Les All Blacks. Invincibles... ou presque. Après son troisième titre mondial fin 2015, la Nouvelle-Zélande a tout dévoré sur son passage. Les retraites de Dan Carter, Richie McCaw, Ma'a Nonu ou Conrad Smith pouvaient laisser envisager une difficile reconstruction. Il n'en a rien été. Le Rugby Championship a tourné à la démonstration, avec une moyenne de trente points d'écart en faveur des All Blacks, qui ont porté à 18 le record mondial de succès consécutifs. Mais dans la foulée, la vaillante Irlande a profité d'un relâchement pour surprendre les rois de la planète rugby à Chicago (40-29).

Teddy Riner. Du haut de ses 2,03 m, le colosse français de 27 ans écrase tout sur son passage. Le poids lourds de 140 kilos est le maître incontesté du judo mondial: il a remporté à Rio la 2e médaille d'or olympique de sa carrière et détient la bagatelle de 8 titres mondiaux. Une domination qui a de quoi décourager ses adversaires tant Riner est supérieur sur les plans mental, physique et technique.

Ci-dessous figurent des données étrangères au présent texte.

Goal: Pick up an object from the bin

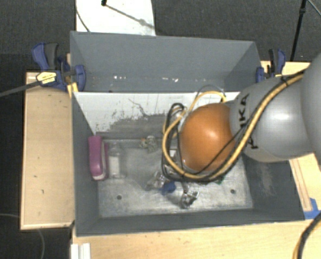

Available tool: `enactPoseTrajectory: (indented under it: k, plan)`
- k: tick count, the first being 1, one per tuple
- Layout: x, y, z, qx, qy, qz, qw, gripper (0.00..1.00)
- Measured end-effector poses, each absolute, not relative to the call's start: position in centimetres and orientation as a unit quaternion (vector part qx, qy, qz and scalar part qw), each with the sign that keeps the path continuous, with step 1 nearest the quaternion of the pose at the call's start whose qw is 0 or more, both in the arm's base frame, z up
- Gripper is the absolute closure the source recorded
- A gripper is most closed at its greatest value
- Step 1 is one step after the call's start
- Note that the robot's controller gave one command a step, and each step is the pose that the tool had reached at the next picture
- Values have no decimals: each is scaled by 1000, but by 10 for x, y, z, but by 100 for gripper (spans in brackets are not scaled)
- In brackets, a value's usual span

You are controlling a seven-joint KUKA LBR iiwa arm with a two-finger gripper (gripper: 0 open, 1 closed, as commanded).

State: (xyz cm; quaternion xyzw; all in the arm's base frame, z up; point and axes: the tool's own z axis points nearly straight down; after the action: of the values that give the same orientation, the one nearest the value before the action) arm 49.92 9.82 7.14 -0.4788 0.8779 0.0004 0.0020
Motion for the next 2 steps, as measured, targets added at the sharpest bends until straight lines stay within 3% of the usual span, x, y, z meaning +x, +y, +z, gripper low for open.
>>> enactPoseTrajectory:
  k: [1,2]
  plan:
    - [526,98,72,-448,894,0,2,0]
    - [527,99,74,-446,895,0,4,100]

Peter Sagan. Le Slovaque de 26 ans, vainqueur cette saison à 14 reprises (dont le Tour des Flandres et, pour la deuxième fois, le championnat du monde), affole les statistiques. Une seule résume son omniprésence due à une surpuissance qui défie l'entendement: 45 fois (sur 94) dans les cinq premiers des étapes en ligne du Tour de France depuis 2012. Habitué du maillot vert sur le Tour de France (5 fois en 5 participations) il a porté pour la première fois le jaune cette année, durant trois jours. Mais son incontestable popularité tient d'abord à son naturel décontracté, fantasque, joueur. "Je cours comme je veux, s'amuse-t-il. Je suis libre".

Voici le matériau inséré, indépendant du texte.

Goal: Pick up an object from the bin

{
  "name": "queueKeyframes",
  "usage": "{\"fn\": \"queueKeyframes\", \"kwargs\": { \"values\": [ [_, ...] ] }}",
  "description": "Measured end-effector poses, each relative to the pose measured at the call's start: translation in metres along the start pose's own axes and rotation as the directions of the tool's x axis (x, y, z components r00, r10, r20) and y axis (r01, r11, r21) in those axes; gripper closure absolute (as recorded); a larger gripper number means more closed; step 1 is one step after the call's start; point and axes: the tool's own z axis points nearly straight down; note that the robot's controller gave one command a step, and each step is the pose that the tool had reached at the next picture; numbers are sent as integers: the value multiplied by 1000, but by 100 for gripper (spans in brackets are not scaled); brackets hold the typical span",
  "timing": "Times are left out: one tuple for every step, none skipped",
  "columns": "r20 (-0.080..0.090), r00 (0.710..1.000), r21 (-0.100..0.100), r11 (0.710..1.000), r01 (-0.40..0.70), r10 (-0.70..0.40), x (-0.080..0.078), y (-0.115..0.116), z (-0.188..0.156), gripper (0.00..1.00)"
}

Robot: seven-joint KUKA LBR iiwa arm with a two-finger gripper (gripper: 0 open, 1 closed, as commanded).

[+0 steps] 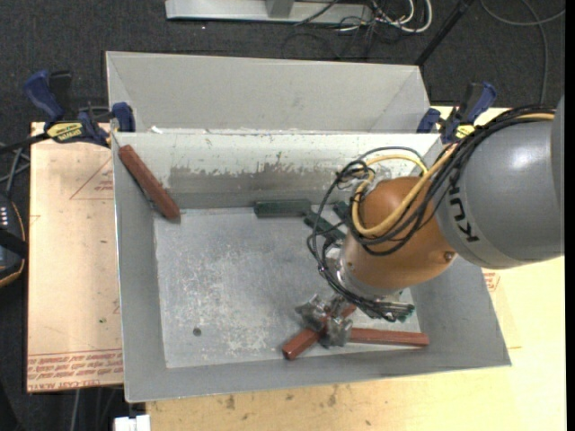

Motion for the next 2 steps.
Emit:
{"fn": "queueKeyframes", "kwargs": {
  "values": [
    [0,1000,0,1000,0,0,0,0,0,100],
    [-10,999,-5,999,-41,41,17,-10,-148,100]
  ]
}}
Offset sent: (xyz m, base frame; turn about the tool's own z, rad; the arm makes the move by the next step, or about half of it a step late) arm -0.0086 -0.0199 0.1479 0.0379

Paul Pogba. Le 9 août, le Français devient le joueur le plus cher du monde en passant de la Juventus à Manchester United pour 105 millions d'euros. De quoi craquer nerveusement sous la pression à 23 ans ? Pas du tout. Le 11 novembre, buteur, il est celui, avec Dimitri Payet, qui fait basculer le match contre la Suède (2-1) en éliminatoires du Mondial-2018 et permet à la France de s'accrocher en tête de poule. Seul caillou dans la chaussure du prodige, "Football Leaks" épingle une dissimulation fiscale mise en place par son sulfureux agent Mino Raiola.

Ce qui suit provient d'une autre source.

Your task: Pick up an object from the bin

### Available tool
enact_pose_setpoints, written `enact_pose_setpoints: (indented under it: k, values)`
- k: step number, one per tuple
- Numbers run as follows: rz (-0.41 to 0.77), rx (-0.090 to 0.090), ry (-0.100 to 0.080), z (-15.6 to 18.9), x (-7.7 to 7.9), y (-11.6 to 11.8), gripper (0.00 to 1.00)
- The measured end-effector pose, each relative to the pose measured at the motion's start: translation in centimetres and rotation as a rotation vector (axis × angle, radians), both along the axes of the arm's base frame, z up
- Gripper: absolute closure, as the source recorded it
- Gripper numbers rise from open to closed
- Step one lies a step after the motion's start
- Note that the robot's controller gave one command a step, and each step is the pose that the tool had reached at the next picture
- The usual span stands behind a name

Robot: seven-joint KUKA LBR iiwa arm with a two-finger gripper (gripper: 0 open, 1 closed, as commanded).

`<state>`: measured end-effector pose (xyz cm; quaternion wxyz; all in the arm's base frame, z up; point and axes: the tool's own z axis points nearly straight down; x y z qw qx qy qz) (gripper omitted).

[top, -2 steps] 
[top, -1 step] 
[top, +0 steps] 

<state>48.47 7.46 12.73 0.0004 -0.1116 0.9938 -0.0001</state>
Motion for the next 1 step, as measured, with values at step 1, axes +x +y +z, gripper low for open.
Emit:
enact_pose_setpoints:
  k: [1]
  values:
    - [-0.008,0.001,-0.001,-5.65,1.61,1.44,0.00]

Simone Biles. Une vraie histoire à l'américaine. Celle d'une petite tornade aux cuisses de footballeuse, à la puissance nimbée de grâce, venue se coiffer des lauriers olympiques en gymnastique à Rio au bout d'un parcours incroyable. Il a débuté dans l'Ohio, auprès d'une mère toxicomane et sans la présence d'un père. Familles d'accueil, centres sociaux, adoption par ses grands-parents, dans le Texas... A six ans, Simone Biles découvre la gym. La tornade est lancée, où s'arrêtera-t-elle ? L'Américaine n'a que 19 ans.